Starr's Last Gasps

  • In the eyes of even his most severe critics, Ken Starr finally got one right. At a Senate hearing last week, the independent counsel whom the White House accused of being politically motivated made the argument that the statute that created him should die. His reasoning: you just can't take politics out of the process.

    If Starr's surprising testimony on Capitol Hill doesn't kill the law by itself, the verdict two days earlier in Susan McDougal's trial should help. Acquitted of an obstruction-of-justice charge, and with the jury deadlocked on two criminal-contempt counts, McDougal claimed victory after a five-week trial that became a debate over Starr's tactics and motives. According to jurors, Starr was unable to persuade even a majority of the panel that McDougal had refused to cooperate with his Whitewater grand jury.
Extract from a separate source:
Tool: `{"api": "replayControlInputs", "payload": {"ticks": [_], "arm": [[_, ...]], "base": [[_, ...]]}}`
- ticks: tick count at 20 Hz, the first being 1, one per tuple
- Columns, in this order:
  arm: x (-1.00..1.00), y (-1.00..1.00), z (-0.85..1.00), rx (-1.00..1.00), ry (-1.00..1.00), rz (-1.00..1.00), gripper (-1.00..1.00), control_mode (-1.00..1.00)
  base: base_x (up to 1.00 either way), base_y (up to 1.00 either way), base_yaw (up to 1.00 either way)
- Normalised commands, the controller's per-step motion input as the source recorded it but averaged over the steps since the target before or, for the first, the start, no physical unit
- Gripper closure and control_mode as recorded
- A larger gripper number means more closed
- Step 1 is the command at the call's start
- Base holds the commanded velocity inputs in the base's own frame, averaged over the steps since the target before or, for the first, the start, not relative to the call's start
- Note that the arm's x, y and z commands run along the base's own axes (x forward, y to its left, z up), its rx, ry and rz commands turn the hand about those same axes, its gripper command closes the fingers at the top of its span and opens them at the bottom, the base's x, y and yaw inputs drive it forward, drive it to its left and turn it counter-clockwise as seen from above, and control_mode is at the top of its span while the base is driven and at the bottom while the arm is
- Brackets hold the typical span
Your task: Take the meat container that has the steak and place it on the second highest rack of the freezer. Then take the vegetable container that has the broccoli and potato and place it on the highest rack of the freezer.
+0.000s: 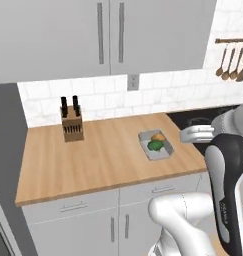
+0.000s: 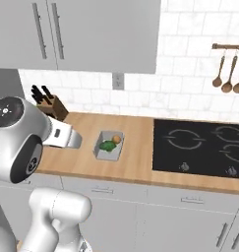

Better news for Starr came later that day in Little Rock, Ark., when federal judge Susan Webber Wright ruled that Clinton had shown contempt toward her court when he lied in a deposition about his affair with Monica Lewinsky. But for a President who told Dan Rather he doesn't consider the impeachment vote a "badge of shame," the legal slap may amount to a footnote in the saga.

    Starr's methods, however, will be debated again next month in the trial of Julie Hiatt Steele of Virginia, whom he has accused of obstructing justice and making false statements. At one level, it shapes up as a petty personal contest between Steele and Kathleen Willey, the woman who said Clinton groped her in November 1993. Steele, who was Willey's friend, contradicts Willey's claim that she told Steele about the incident.

    Starr's pursuit of Steele is a puzzle. Some legal observers have wondered why Starr is so willing to go to the mat for Willey that he has made Steele's indictment the only one from the Lewinsky phase of his investigation that he is pursuing, even though she has never been more than a peripheral potential witness undercutting the claims of another peripheral witness in a civil case that is now history.

    And Willey has a pile of credibility issues. For one, plenty of evidence contradicts her 60 Minutes description of Clinton's allegedly upsetting grope. Linda Tripp, of all people, told Starr's FBI agents last June that Willey was flirting with the President for months before the supposed incident. Tripp claimed that Willey, a White House volunteer, would call Tripp at home at night to find out Clinton's schedule so she could position herself nearby. Willey tried to work evening events at the White House and wore a particular cleavage-highlighting black dress.

    After Clinton allegedly made his move, Willey described Clinton as a great kisser and speculated about becoming his girlfriend, according to Tripp's FBI interview. The same night she called another friend, Harolyn Cardozo, who told Starr's grand jury that Willey said she was going to be the Judith Exner of the Clinton White House, a reference to John Kennedy's mistress.

    The problem is that Steele's credibility will become an issue too. She told a Newsweek reporter chasing the Willey story in 1997 that a distressed Willey had come to her house on the night of the alleged White House incident to tell her about it. But she called the reporter before the story was published to say she had lied to him at Willey's request. Prosecutors in Starr's office asked Steele to support Willey's story in any way she could. She didn't have to say that the alleged approach was unwanted, or even when it happened, just that Willey told her something about a sexual encounter with the President. "I couldn't do that," Steele told the McDougal jury. "I left the meeting in tears. I didn't know anything to tell them." Prosecutor David Barger has told Steele that three former friends of hers will testify that that she told them about Willey and the President. But Barger's biggest hurdle is identifying a motive that would explain why Steele has stuck so hard to her second story.

    When the trial opens May 3, the cast of possible witnesses will recall the Year of Monica: Willey is likely to be Starr's star witness; Tripp may be called to undercut Willey; and Steele's lawyer Nancy Luque wants to compel an appearance by Newsweek reporter Michael Isikoff. In the meantime, the former $60,000-a-year communications consultant is hundreds of thousands of dollars in debt and fears losing her house in a few months. Starr, for his part, went on Larry King's show last week and complained that the worst thing about his job is that "the independent counsel is all alone." That feeling is probably one thing he has in common with his lone defendant from the Lewinsky scandal.